On 1 July, the NHS will upload the medical history of roughly 55 million people registered with a GP in England onto a central database, collected by a new service dubbed the General Practice Data for Planning and Research data collection.
According to NHS Digital, this will include diagnoses, symptoms, observations, test results, medications, allergies, immunisations, referrals, recalls and appointments, as well as information about physical, mental and sexual health.
They say that the data is “needed to support a wide variety of research” and “the planning and commissioning of health and care services, the development of health and care policy, public health monitoring and interventions (including covid) and enable many different areas of research.”
On the face of it, this sounds reasonable; some may even say essential during a pandemic.

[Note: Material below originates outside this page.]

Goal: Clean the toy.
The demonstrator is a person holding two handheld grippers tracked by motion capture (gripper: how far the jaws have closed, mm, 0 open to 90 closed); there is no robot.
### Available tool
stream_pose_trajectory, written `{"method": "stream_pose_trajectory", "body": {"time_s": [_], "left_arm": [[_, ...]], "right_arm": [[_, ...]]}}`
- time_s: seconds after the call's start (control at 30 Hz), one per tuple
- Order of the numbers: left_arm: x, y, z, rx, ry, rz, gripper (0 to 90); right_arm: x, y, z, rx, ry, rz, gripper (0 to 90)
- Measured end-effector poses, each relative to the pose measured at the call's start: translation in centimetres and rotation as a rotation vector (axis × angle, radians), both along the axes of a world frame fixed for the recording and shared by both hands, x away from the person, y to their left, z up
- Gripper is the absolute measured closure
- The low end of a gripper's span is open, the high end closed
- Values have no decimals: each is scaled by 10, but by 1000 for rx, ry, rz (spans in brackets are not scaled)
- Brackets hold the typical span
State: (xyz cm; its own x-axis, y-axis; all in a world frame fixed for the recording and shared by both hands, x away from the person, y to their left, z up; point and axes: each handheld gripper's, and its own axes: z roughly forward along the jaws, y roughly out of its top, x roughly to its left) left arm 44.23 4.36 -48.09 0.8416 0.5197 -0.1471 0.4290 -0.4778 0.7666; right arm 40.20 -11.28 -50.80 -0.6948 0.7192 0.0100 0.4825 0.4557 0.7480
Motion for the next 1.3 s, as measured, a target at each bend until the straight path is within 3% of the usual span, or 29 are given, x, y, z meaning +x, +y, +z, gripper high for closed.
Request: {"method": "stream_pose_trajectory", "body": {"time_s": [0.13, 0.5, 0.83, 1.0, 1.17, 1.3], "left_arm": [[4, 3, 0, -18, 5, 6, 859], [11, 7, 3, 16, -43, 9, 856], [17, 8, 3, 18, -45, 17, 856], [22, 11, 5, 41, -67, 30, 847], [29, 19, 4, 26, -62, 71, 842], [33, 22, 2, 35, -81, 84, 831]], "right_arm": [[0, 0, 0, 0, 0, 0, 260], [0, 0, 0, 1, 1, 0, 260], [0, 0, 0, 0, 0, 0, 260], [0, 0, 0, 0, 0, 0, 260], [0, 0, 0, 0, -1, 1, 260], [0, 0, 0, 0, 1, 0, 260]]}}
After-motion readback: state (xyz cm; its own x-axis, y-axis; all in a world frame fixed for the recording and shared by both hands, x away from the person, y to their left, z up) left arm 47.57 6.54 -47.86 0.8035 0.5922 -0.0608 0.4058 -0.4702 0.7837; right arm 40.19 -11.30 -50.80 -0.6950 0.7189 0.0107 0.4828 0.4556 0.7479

But reading between the lines reveals this new set-up will make sensitive data available and incredibly easy to access for companies and individuals in the private sector, academic researchers and other third parties.

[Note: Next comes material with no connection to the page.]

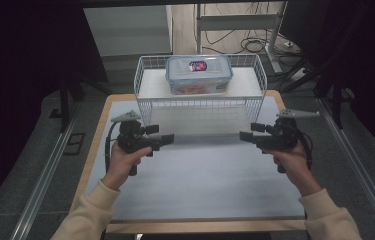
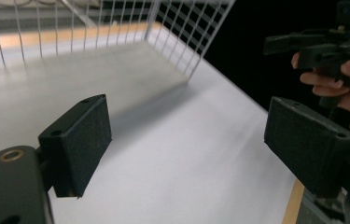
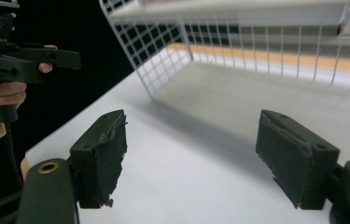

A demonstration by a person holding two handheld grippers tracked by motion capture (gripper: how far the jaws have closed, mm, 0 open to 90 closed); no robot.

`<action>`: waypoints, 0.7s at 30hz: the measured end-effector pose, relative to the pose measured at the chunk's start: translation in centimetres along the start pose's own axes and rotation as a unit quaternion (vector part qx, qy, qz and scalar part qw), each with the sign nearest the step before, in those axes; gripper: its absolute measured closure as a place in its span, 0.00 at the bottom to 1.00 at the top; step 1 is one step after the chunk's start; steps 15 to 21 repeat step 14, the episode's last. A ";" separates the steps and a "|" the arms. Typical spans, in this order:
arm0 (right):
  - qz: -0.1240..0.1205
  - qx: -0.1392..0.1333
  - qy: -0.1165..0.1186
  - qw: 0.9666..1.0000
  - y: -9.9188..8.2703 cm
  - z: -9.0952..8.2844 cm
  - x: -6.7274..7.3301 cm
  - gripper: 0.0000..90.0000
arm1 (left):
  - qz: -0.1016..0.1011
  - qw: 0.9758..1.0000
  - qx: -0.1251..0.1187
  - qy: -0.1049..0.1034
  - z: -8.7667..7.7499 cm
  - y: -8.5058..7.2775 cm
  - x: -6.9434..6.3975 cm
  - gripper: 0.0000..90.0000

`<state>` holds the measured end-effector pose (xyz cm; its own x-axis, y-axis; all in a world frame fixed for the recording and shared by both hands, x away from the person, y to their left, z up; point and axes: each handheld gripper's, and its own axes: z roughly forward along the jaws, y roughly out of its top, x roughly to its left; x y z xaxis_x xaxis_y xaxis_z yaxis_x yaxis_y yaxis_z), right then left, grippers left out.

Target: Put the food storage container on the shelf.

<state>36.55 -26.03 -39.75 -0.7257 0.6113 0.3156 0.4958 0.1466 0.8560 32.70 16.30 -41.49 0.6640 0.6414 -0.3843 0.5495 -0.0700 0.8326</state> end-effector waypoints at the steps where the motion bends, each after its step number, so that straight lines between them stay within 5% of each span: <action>1: -0.002 0.005 -0.001 1.000 -0.8 0.0 0.1 0.27 | 0.003 1.000 0.005 0.001 0.1 -0.6 -0.1 0.16; 6: -0.022 0.026 -0.016 0.999 -3.4 0.5 0.4 0.26 | 0.017 1.000 0.022 0.002 0.5 -2.2 -0.3 0.17; 21: -0.017 0.016 -0.020 1.000 -4.3 0.5 0.1 0.22 | 0.004 1.000 0.028 0.000 1.2 -3.0 0.3 0.17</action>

Exactly which organisations and corporate entities will have access to this data remains unclear, and if the nature of the NHS’s complex web of existing private and commercial associations is anything to go by, it may be difficult to accurately map the journey the data will take.
Considering the magnitude of the change, it’s extremely disappointing to see that the NHS has granted people mere weeks to consider whether or not they wanted their information to be a part of this major change to patient data practises.
The health secretary, Matt Hancock, only announced the plans for the collection in early April, despite the deadline to opt-out being 23 June. A link to the form to opt-out can be found on this page, and is quite hard to find for such an important form.
With under three weeks to go, few people are aware that the collection is imminent, and the health service is rightly under fire for how this has (or more accurately hasn’t) been publicised.
Organisations like the Royal College of General Practitioners say the NHS hasn’t communicated effectively that the mass collection will take place and warned already-swamped GPs will be left to pick up the pieces.
But perhaps the best illustration of this failure of publicity surrounding the collection is that one of the main channels of communication used has apparently been flyers in GP surgeries.
In terms of the data itself, NHS Digital says that names and addresses will not be collected and directly identifiable information will go through a de-identification process, within which it will be replaced with unique codes.
The phrase de-identification will ring alarm bells for anyone who knows how easy it is to re-identify supposedly anonymised information. What’s more, NHS digital “will be able to use the [de-identification] software to convert the unique codes back to data that could directly identify patients in certain circumstances, and where there is a valid legal reason.” Examples of such circumstances aren’t listed.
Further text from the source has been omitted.